* _Data block_:
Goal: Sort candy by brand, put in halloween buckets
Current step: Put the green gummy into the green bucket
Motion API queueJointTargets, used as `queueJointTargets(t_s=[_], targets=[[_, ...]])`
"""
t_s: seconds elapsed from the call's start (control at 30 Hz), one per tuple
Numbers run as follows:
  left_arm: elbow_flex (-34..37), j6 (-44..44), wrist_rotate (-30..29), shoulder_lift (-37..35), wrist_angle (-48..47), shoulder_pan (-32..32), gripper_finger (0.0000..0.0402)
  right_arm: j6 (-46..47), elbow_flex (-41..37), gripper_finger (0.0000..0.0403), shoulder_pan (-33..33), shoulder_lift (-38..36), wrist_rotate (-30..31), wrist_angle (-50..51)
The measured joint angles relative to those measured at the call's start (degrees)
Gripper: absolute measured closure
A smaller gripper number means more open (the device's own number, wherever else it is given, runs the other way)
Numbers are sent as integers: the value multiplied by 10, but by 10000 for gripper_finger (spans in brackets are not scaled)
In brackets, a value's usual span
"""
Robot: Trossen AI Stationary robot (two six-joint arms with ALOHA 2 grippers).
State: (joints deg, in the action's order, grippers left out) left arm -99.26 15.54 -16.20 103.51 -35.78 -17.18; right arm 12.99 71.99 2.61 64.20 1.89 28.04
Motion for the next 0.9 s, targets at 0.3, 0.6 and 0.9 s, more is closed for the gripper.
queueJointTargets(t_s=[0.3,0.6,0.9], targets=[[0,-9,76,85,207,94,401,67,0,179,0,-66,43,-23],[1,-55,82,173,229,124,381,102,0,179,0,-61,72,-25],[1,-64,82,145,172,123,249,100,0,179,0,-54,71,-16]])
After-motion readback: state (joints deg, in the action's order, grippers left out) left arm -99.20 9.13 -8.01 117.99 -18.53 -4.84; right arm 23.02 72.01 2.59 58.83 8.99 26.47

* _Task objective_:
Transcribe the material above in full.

* _Finished exercise_:
Goal: Sort candy by brand, put in halloween buckets
Current step: Put the green gummy into the green bucket
Motion API queueJointTargets, used as `queueJointTargets(t_s=[_], targets=[[_, ...]])`
"""
t_s: seconds elapsed from the call's start (control at 30 Hz), one per tuple
Numbers run as follows:
  left_arm: elbow_flex (-34..37), j6 (-44..44), wrist_rotate (-30..29), shoulder_lift (-37..35), wrist_angle (-48..47), shoulder_pan (-32..32), gripper_finger (0.0000..0.0402)
  right_arm: j6 (-46..47), elbow_flex (-41..37), gripper_finger (0.0000..0.0403), shoulder_pan (-33..33), shoulder_lift (-38..36), wrist_rotate (-30..31), wrist_angle (-50..51)
The measured joint angles relative to those measured at the call's start (degrees)
Gripper: absolute measured closure
A smaller gripper number means more open (the device's own number, wherever else it is given, runs the other way)
Numbers are sent as integers: the value multiplied by 10, but by 10000 for gripper_finger (spans in brackets are not scaled)
In brackets, a value's usual span
"""
Robot: Trossen AI Stationary robot (two six-joint arms with ALOHA 2 grippers).
State: (joints deg, in the action's order, grippers left out) left arm -99.26 15.54 -16.20 103.51 -35.78 -17.18; right arm 12.99 71.99 2.61 64.20 1.89 28.04
Motion for the next 0.9 s, targets at 0.3, 0.6 and 0.9 s, more is closed for the gripper.
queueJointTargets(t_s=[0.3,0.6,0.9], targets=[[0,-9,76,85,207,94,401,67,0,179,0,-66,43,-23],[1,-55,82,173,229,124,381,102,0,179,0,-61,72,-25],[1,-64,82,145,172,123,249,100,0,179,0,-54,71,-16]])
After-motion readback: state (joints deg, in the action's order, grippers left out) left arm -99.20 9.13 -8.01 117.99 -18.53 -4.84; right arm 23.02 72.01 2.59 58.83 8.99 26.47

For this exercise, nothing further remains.